The French Paradox of Emmanuel Macron

Emmanuel Macron is on a high. But Emmanuel Macron also has a problem. How he addresses that problem, and whether he can solve that problem, will largely determine his success over the next four years and his chances of re-election for a new five-year term from 2022 to 2027.

Macron climbed to a fresh elevation of prestige last week as a result of his triumphal state visit to Washington. The three-hour working meeting at the White House of the German chancellor, Angela Merkel, paled in contrast to Macron’s three-day extravaganza and showed that, for the first time in living memory, Germany is politically the minority partner in the Franco-German couple. This means that Macron, and France, lead in Europe. And because Macron is the most outspoken champion of retaining the Iran nuclear agreement and the COP21 Paris climate accord, and is in the forefront of seeking peace in Syria, he has leveraged his transatlantic and European status into France once again being at the center of international relations. This week he is further afield, in Australia. Meanwhile, Macron’s reforms at home continue apace, disregarding strikes, protests, and isolated mindless May Day violence in the streets of Paris.

na view from france

Macron’s paradox is that the French people do not understand him.

Macron has set out his ideas in several books and in his major speeches. He has a clearly developed political philosophy, influenced by Aristotle, Descartes, Hegel, and Kant as well as his intellectual mentor Paul Ricœur. His campaign book, Revolution, contains all the components of his personal background, his political thinking, and his practical program. Additional books about Macron have been published since his election in May 2017, some of them insightful. Like Macron’s major set-piece speeches—at the Sorbonne, at the European Parliament, and most recently before the US Congress—the books have largely gone unread, or at least un-studied, by the population and by the press.

In addition to his philosophical side, Macron demonstrates what Sir Isaiah Berlin called “the sense of reality.” This stretches far beyond mere pragmatism into what Berlin described as “a sense of direct acquaintance with the texture of life; not just the sense of a chaotic flow of experience, but a highly developed discrimination of what matters from the rest.” Macron is therefore especially attuned to what works and what doesn’t. But the French themselves are not enchanted by this kind of results-oriented, change-with-the-wind down-to-earthness. The French are romantics. They want the fulfilment of an ideal, preferably with minimal unpleasantness.

Macron’s values also separate him from the mass of French people. The French view change as a painful interlude, to be kept as short as possible, between two long and comfortable eras of stability. This postpones change for so long that it becomes more painful than it ought to be. Because his predecessors failed to reform, Macron has to implement three decades of change in three years. Change does not daunt him.

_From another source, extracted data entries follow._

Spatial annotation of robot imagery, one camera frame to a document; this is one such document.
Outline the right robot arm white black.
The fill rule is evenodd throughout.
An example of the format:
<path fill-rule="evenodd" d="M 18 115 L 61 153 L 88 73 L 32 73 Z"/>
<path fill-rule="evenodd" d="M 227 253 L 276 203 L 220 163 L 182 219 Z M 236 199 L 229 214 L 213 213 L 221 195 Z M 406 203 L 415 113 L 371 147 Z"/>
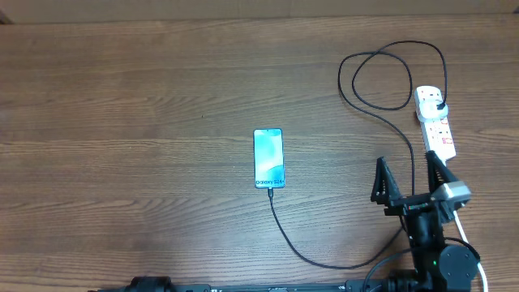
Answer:
<path fill-rule="evenodd" d="M 367 291 L 377 269 L 406 253 L 414 267 L 394 270 L 380 284 L 382 291 L 469 291 L 478 272 L 479 253 L 466 241 L 446 237 L 443 225 L 471 199 L 471 190 L 435 152 L 425 154 L 429 192 L 404 197 L 383 157 L 377 159 L 371 201 L 382 204 L 386 216 L 405 223 L 410 247 L 377 263 L 360 288 Z"/>

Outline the blue Galaxy smartphone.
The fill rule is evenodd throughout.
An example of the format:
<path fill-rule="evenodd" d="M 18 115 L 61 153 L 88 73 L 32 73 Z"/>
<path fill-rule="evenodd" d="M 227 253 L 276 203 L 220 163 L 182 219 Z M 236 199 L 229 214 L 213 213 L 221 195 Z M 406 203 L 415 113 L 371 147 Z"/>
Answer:
<path fill-rule="evenodd" d="M 285 186 L 285 159 L 281 128 L 255 129 L 255 187 L 258 189 Z"/>

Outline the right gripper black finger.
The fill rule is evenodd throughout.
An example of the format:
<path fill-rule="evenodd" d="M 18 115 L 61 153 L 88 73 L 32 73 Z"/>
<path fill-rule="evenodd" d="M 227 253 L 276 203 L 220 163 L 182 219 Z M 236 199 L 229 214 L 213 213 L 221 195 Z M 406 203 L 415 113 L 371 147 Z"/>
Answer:
<path fill-rule="evenodd" d="M 375 181 L 371 192 L 371 202 L 377 204 L 393 204 L 402 198 L 395 178 L 392 176 L 384 157 L 376 161 Z"/>
<path fill-rule="evenodd" d="M 436 191 L 444 183 L 458 181 L 458 178 L 447 168 L 435 151 L 426 152 L 425 158 L 427 160 L 427 177 L 430 193 Z"/>

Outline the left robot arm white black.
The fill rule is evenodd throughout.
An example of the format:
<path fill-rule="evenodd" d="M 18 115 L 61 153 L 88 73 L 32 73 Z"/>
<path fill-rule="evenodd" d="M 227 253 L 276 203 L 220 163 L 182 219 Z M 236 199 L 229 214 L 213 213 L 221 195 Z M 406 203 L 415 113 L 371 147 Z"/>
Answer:
<path fill-rule="evenodd" d="M 134 277 L 128 286 L 90 290 L 89 292 L 175 292 L 170 277 Z"/>

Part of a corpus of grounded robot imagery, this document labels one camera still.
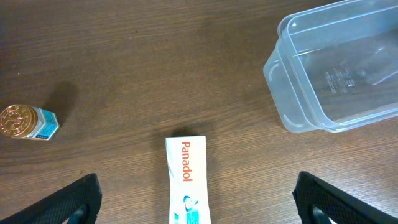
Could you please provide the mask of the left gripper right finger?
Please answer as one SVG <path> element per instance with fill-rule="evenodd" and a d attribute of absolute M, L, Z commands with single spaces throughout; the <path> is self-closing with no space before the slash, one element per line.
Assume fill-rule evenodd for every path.
<path fill-rule="evenodd" d="M 302 223 L 397 224 L 388 215 L 335 186 L 302 171 L 292 192 Z"/>

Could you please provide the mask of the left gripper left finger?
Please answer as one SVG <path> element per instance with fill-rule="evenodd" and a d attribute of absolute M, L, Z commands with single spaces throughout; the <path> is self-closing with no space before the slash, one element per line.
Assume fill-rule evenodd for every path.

Whether because of an oppressive monarchist tradition or a utopian socialist proclivity or both, a large number of French see work as demeaning servitude imposed by some faceless higher authority. Individuals in their own work are motivated by the honor of a job well done, which together with France’s educational system partly explains the high level of French productivity. Still, work is widely considered a necessary evil required to pay the bills and whose purpose is to finance vacations and retirement. Work is not appreciated as a source of personal empowerment. When Macron said in one of his recent nationwide television interviews, “what interests me is the work,” his words are sure, in many cases, to have fallen on deaf ears.

For Macron to solve the paradox of this disconnect with the French requires making the distinction between leadership and influence. Leadership depends heavily on the leader’s own disciplined crafting and control of himself; this Macron has. Influence, which is a facet of leadership, depends on the outreach to “the other.” Charles de Gaulle, who is clearly a role model for Macron, developed the talent of speaking to the French people about themselves, and about France as theirs. Macron’s challenge is not just a communications issue: it entails a shift in political emphasis from himself as the protagonist to the French people not as the objects but as the subjects of policy.

If Macron has to rely on his performance in office and his campaign organization, as superb as both might be, he still runs the risk of losing popular support and possibly losing the next presidential election in four years’ time. In order to perpetuate his success, he will have to convey his philosophy, his sense of reality, and his values to the French people as their own.

Nicholas Dungan is a nonresident senior fellow at the Atlantic Council’s Future Europe Initiative, a senior research fellow at the French Institute of International and Strategic Relations in Paris, and an adjunct professor at SciencesPo, where he teaches “Strategies of Influence.” Follow him on Twitter @Nicholas_Dungan.

Related Experts: Nicholas Dungan

Image: French President Emmanuel Macron gestures to onlookers after a commemorative service at the ANZAC war memorial in Sydney on May 2. (AAP/David Moir/via Reuters)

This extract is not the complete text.